* PROBLEM DETAILS
Look below for the line containing "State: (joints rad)"; from there, print each line exactly up to and including the line containing "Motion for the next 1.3", and stop.

* Stored items from a collection
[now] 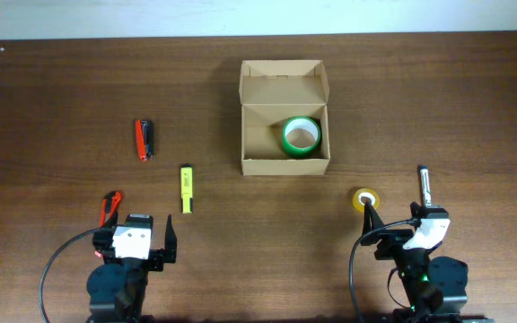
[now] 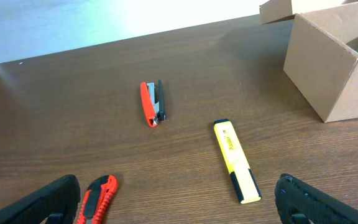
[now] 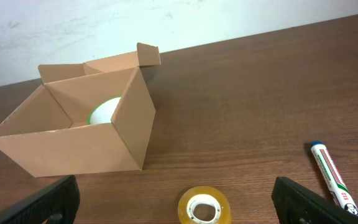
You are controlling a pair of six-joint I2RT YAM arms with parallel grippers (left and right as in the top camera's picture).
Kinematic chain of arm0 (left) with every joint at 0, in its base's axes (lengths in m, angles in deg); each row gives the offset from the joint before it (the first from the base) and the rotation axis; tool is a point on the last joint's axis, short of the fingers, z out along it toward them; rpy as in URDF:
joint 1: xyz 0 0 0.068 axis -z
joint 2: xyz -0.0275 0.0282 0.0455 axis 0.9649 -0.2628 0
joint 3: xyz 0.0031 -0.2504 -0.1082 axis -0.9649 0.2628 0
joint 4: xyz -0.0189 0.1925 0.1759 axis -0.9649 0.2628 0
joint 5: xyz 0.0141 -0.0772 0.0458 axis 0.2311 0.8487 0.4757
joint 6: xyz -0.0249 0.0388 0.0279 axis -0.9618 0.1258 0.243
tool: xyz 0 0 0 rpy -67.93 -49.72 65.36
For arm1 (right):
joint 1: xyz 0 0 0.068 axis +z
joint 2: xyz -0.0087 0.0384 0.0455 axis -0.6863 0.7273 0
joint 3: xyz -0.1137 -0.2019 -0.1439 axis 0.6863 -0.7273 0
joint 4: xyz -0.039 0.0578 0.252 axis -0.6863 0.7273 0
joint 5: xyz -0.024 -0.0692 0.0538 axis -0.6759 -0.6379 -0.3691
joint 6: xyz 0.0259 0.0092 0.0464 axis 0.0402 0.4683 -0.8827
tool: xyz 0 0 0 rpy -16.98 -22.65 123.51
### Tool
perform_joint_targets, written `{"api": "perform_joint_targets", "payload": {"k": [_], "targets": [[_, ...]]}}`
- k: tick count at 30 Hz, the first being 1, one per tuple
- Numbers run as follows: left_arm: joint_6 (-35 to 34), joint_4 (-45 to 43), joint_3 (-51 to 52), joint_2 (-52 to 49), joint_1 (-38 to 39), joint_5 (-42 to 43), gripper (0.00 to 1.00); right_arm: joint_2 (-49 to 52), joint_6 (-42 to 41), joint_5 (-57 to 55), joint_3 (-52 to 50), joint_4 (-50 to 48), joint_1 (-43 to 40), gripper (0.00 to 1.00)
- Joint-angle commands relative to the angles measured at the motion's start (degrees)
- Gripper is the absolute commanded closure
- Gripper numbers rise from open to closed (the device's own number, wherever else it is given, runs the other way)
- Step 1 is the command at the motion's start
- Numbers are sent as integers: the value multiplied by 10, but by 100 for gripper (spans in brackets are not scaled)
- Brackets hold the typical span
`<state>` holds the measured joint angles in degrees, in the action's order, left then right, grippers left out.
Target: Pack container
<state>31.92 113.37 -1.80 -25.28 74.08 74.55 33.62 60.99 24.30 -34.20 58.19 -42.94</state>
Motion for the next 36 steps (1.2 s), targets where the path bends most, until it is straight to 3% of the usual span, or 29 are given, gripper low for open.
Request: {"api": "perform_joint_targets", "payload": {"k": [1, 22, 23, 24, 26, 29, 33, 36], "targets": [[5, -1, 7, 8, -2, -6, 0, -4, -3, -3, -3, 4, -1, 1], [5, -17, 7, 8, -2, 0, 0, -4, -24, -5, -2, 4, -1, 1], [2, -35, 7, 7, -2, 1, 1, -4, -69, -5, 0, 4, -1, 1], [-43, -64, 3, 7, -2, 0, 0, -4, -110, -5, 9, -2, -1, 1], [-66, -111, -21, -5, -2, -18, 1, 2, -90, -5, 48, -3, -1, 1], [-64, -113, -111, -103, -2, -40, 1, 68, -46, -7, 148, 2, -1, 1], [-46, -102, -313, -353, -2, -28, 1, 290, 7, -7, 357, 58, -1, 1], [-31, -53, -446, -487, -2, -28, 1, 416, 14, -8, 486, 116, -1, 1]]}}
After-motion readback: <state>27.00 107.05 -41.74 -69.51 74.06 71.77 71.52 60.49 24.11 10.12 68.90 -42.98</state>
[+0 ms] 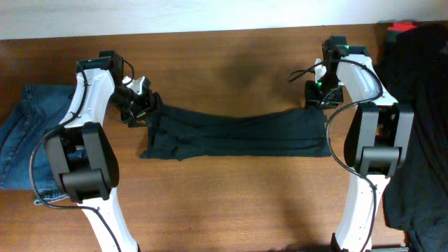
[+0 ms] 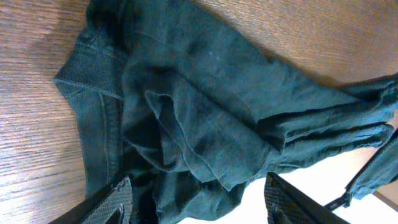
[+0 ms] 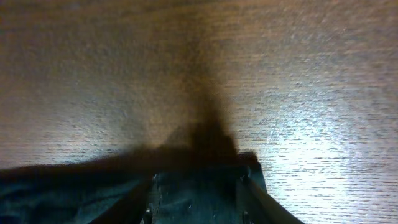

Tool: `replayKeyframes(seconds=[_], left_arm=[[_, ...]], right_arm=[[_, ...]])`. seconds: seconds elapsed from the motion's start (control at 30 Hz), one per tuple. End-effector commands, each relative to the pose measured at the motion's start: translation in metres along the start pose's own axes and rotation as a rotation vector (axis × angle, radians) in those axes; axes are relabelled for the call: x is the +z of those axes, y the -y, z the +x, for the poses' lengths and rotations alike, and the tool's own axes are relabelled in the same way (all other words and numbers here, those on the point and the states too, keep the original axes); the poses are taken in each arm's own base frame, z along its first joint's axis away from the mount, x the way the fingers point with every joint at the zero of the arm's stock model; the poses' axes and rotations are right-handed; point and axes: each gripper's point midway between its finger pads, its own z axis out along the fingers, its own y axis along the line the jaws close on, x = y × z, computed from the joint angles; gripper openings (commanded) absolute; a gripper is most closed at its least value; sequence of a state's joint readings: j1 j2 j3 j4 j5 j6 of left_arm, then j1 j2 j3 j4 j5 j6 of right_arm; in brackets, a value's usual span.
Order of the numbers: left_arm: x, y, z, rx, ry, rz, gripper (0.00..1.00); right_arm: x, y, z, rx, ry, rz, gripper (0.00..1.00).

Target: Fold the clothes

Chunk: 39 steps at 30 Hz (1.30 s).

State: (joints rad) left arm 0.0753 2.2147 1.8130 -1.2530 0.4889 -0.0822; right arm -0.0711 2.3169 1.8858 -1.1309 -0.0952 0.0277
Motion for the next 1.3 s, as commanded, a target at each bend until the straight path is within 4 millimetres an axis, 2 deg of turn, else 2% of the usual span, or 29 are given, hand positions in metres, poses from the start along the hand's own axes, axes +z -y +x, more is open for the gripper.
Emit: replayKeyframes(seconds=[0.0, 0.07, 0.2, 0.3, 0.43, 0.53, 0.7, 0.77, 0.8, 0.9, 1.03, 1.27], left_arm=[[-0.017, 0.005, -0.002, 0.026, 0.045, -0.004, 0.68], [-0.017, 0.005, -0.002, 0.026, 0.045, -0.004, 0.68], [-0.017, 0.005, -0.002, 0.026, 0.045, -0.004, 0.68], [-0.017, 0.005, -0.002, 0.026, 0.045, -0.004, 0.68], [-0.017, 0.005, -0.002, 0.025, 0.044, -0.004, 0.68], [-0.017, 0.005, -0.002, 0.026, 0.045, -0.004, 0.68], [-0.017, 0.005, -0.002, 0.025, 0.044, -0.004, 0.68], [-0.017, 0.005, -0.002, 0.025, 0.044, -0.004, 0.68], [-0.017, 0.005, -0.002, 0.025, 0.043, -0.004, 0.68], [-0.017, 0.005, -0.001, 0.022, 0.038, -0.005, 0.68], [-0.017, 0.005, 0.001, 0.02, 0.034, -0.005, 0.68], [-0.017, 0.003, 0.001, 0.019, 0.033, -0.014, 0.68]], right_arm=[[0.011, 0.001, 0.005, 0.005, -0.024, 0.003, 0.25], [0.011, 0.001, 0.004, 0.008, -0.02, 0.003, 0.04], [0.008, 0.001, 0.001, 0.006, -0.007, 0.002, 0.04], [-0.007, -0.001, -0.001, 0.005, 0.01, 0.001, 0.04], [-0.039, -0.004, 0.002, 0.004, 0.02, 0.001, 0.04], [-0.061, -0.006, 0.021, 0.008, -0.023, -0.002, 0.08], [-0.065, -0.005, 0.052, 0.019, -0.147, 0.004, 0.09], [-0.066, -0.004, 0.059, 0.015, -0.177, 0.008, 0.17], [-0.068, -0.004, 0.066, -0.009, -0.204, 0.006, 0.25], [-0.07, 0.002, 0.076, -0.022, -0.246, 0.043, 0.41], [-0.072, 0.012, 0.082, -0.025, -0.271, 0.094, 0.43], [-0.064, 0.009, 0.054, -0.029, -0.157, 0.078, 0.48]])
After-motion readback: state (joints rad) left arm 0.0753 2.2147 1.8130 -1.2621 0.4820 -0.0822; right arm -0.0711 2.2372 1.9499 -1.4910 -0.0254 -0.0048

* ANSWER SPACE
State: (joints rad) left arm 0.0753 2.2147 1.8130 -1.2530 0.4889 -0.0822; right arm -0.0711 2.3169 1.8858 -1.1309 -0.0952 0.0277
Motion for the next 1.3 s, as commanded, a target at each bend until the straight path is within 4 millimetres an axis, 2 deg of turn, else 2% of the usual span, or 29 are given, hand positions in metres, poses from the start along the hand's own axes, axes +z -y +x, more is open for the gripper.

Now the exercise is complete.